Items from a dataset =
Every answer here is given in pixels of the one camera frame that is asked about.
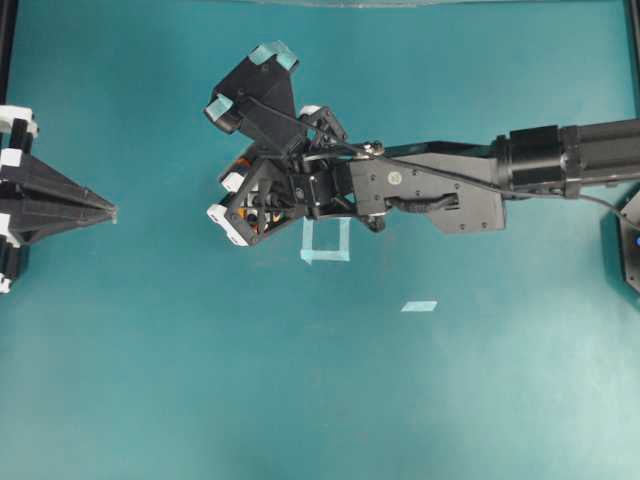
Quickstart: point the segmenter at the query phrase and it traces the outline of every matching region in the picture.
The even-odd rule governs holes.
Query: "robotic arm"
[[[424,214],[444,233],[500,230],[505,201],[525,198],[600,203],[637,236],[640,202],[623,214],[580,192],[640,179],[640,120],[517,130],[489,145],[356,145],[328,107],[296,116],[297,65],[281,42],[261,45],[205,109],[222,131],[253,140],[220,177],[228,194],[208,210],[234,244],[256,245],[301,217],[354,217],[379,232],[393,208]]]

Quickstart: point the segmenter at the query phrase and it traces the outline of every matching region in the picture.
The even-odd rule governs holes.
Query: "teal tabletop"
[[[239,248],[207,218],[247,140],[202,109],[274,40],[297,106],[354,141],[636,115],[621,0],[23,1],[9,101],[119,217],[35,246],[0,299],[0,478],[638,477],[640,315],[598,206],[513,202],[506,230],[457,236],[394,212],[310,264],[302,222]],[[337,249],[340,223],[314,235]]]

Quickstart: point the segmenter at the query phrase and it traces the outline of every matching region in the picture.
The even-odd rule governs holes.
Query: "cable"
[[[618,217],[620,219],[621,222],[626,223],[627,225],[629,225],[634,230],[640,231],[640,225],[638,225],[638,224],[632,222],[631,220],[629,220],[627,218],[626,214],[622,213],[618,208],[616,208],[613,204],[607,202],[606,200],[603,200],[603,199],[598,198],[598,197],[592,197],[591,195],[583,195],[583,194],[578,195],[578,199],[586,200],[586,201],[592,202],[592,203],[597,203],[598,205],[606,208],[611,213],[613,213],[616,217]]]
[[[473,187],[477,187],[477,188],[481,188],[483,190],[487,190],[489,192],[493,192],[493,193],[498,193],[501,195],[506,195],[508,197],[516,197],[516,198],[546,198],[546,199],[558,199],[558,200],[570,200],[567,197],[564,197],[562,194],[559,193],[529,193],[529,192],[516,192],[513,190],[507,190],[504,188],[500,188],[498,185],[494,185],[493,183],[490,182],[485,182],[484,180],[480,180],[478,178],[474,178],[474,177],[469,177],[467,175],[463,175],[460,173],[454,173],[454,172],[449,172],[446,170],[440,170],[439,168],[433,168],[433,167],[427,167],[425,165],[418,165],[416,163],[412,163],[412,162],[405,162],[403,160],[398,160],[396,158],[390,158],[390,157],[386,157],[385,155],[373,155],[369,152],[367,152],[366,150],[362,149],[362,148],[358,148],[355,145],[352,145],[348,142],[343,141],[341,138],[337,137],[336,135],[333,135],[330,132],[326,132],[322,129],[320,129],[319,127],[316,127],[315,125],[312,125],[310,123],[307,123],[303,120],[300,120],[292,115],[289,115],[287,113],[281,112],[280,110],[270,107],[269,105],[266,105],[265,103],[261,102],[260,100],[258,100],[257,98],[253,97],[253,96],[246,96],[245,98],[251,100],[253,103],[255,103],[256,105],[258,105],[260,108],[263,108],[264,110],[267,110],[268,112],[273,113],[274,115],[280,117],[280,118],[284,118],[286,120],[289,120],[293,123],[296,123],[300,126],[303,126],[305,128],[311,129],[321,135],[325,135],[327,137],[329,137],[331,140],[333,140],[337,145],[340,145],[341,147],[346,148],[347,150],[350,150],[354,153],[357,153],[359,156],[364,156],[367,158],[371,158],[371,159],[375,159],[375,160],[379,160],[381,162],[387,163],[389,165],[396,165],[399,167],[403,167],[403,168],[410,168],[413,170],[417,170],[420,172],[424,172],[424,173],[428,173],[430,175],[434,175],[437,177],[441,177],[441,178],[446,178],[447,180],[452,180],[455,182],[461,182],[461,183],[465,183],[467,185],[471,185]],[[640,231],[640,225],[632,222],[631,220],[629,220],[618,208],[616,208],[613,204],[607,202],[606,200],[602,200],[601,198],[598,197],[592,197],[591,195],[583,195],[580,194],[577,197],[579,200],[585,200],[591,203],[595,203],[598,204],[606,209],[608,209],[609,211],[611,211],[616,217],[618,217],[620,219],[620,221],[626,223],[627,225],[629,225],[631,228],[633,228],[634,230],[638,230]]]

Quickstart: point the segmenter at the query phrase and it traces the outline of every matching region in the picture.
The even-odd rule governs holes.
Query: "teal tape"
[[[249,60],[256,65],[262,65],[274,55],[276,55],[276,60],[285,70],[291,70],[291,67],[298,61],[295,54],[280,40],[263,43],[249,54]]]
[[[205,111],[207,112],[207,115],[209,115],[211,121],[215,122],[222,115],[227,113],[232,105],[233,101],[229,100],[227,97],[219,93],[218,97],[213,102],[211,102],[207,106],[207,108],[205,108]]]
[[[348,262],[349,254],[349,223],[351,218],[339,218],[340,240],[338,250],[314,250],[313,249],[313,220],[304,219],[302,226],[302,249],[300,258],[311,265],[314,261]]]
[[[401,312],[433,312],[436,309],[438,302],[426,301],[426,302],[407,302],[402,307]]]

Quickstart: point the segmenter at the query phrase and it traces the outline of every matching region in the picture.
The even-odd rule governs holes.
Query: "black cylindrical motor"
[[[561,192],[640,179],[640,120],[517,130],[495,143],[498,181],[515,191]]]

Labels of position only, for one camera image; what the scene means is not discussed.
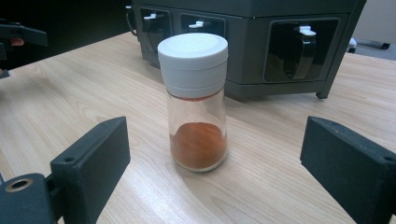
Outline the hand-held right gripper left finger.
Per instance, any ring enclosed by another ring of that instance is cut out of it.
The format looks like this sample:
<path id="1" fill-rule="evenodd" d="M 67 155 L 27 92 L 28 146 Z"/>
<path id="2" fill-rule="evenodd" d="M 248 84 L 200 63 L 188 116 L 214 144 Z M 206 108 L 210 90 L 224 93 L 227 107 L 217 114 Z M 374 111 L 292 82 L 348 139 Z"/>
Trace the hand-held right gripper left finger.
<path id="1" fill-rule="evenodd" d="M 65 224 L 95 224 L 130 162 L 125 117 L 97 124 L 50 162 L 64 190 Z"/>

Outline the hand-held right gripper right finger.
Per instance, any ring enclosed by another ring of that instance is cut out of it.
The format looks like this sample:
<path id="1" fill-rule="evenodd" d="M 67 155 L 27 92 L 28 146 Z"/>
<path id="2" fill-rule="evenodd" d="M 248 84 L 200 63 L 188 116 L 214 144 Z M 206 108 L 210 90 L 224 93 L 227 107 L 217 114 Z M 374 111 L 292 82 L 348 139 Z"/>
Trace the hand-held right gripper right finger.
<path id="1" fill-rule="evenodd" d="M 357 224 L 396 216 L 396 153 L 328 119 L 307 119 L 302 166 Z"/>

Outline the red spice jar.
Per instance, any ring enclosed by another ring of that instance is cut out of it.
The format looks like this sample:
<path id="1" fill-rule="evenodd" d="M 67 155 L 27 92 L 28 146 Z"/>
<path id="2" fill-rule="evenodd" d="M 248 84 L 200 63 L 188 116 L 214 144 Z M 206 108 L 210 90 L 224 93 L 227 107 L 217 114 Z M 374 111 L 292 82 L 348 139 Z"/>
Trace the red spice jar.
<path id="1" fill-rule="evenodd" d="M 158 56 L 172 157 L 189 171 L 210 171 L 227 155 L 228 42 L 206 33 L 175 35 L 159 44 Z"/>

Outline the black hook with white top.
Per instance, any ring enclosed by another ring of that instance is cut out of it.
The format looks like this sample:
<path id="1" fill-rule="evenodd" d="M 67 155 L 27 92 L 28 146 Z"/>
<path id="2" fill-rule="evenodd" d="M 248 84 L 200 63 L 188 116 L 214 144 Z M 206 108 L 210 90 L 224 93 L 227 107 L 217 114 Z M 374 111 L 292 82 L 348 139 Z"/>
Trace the black hook with white top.
<path id="1" fill-rule="evenodd" d="M 143 20 L 143 31 L 147 36 L 148 45 L 152 51 L 155 51 L 163 40 L 163 14 L 151 13 Z"/>
<path id="2" fill-rule="evenodd" d="M 126 9 L 126 20 L 127 20 L 130 32 L 133 36 L 137 36 L 133 7 L 131 5 L 128 5 L 125 7 L 125 9 Z"/>
<path id="3" fill-rule="evenodd" d="M 310 25 L 301 25 L 296 32 L 294 47 L 284 61 L 283 70 L 292 80 L 305 79 L 308 75 L 317 50 L 317 33 Z"/>
<path id="4" fill-rule="evenodd" d="M 188 26 L 190 33 L 209 33 L 210 22 L 209 21 L 196 21 L 194 24 Z"/>

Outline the dark grey corner rack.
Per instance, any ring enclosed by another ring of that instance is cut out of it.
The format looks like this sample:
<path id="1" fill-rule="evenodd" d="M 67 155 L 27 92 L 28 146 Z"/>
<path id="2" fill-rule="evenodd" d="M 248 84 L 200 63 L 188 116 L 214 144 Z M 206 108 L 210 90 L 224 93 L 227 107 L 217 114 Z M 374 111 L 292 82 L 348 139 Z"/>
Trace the dark grey corner rack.
<path id="1" fill-rule="evenodd" d="M 327 98 L 367 0 L 132 0 L 142 56 L 158 64 L 143 31 L 143 18 L 163 14 L 163 40 L 189 33 L 209 21 L 210 34 L 229 44 L 225 93 L 233 98 L 313 92 Z M 283 70 L 296 41 L 294 31 L 310 25 L 317 50 L 305 79 Z"/>

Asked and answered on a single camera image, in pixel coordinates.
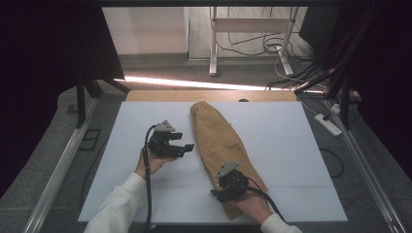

Your instructions = Exactly as written, set down the lines from the line holding "Outline the black hook with white top." to the last line of the data, both ends included, pictures excluded.

Answer to the problem =
Outline the black hook with white top.
Per instance, any ring enclosed by another ring of that instance is cut out of it.
The format looks like this sample:
<path id="1" fill-rule="evenodd" d="M 67 155 L 27 92 L 28 146 Z"/>
<path id="2" fill-rule="evenodd" d="M 248 84 L 200 63 L 188 116 L 214 144 Z M 206 108 L 210 90 L 224 93 L 227 107 L 217 114 Z M 374 111 L 292 82 L 348 139 Z"/>
Trace the black hook with white top.
<path id="1" fill-rule="evenodd" d="M 143 20 L 143 31 L 147 36 L 148 45 L 152 51 L 155 51 L 163 40 L 163 14 L 151 13 Z"/>
<path id="2" fill-rule="evenodd" d="M 126 9 L 126 20 L 127 20 L 130 32 L 133 36 L 137 36 L 133 7 L 131 5 L 128 5 L 125 7 L 125 9 Z"/>
<path id="3" fill-rule="evenodd" d="M 310 25 L 301 25 L 296 32 L 294 47 L 284 61 L 283 70 L 292 80 L 305 79 L 308 75 L 317 50 L 317 33 Z"/>
<path id="4" fill-rule="evenodd" d="M 188 26 L 190 33 L 209 33 L 210 22 L 209 21 L 196 21 L 194 24 Z"/>

Outline the dark grey corner rack.
Per instance, any ring enclosed by another ring of that instance is cut out of it.
The format looks like this sample:
<path id="1" fill-rule="evenodd" d="M 67 155 L 27 92 L 28 146 Z"/>
<path id="2" fill-rule="evenodd" d="M 248 84 L 200 63 L 188 116 L 214 144 Z M 206 108 L 210 90 L 224 93 L 227 107 L 217 114 Z M 374 111 L 292 82 L 348 139 Z"/>
Trace the dark grey corner rack.
<path id="1" fill-rule="evenodd" d="M 327 98 L 367 0 L 132 0 L 142 56 L 158 64 L 143 31 L 143 18 L 163 14 L 163 40 L 189 33 L 209 21 L 210 34 L 229 44 L 225 93 L 233 98 L 313 92 Z M 283 70 L 296 41 L 294 31 L 310 25 L 317 50 L 305 79 Z"/>

Asked and answered on a single camera image, in pixel coordinates.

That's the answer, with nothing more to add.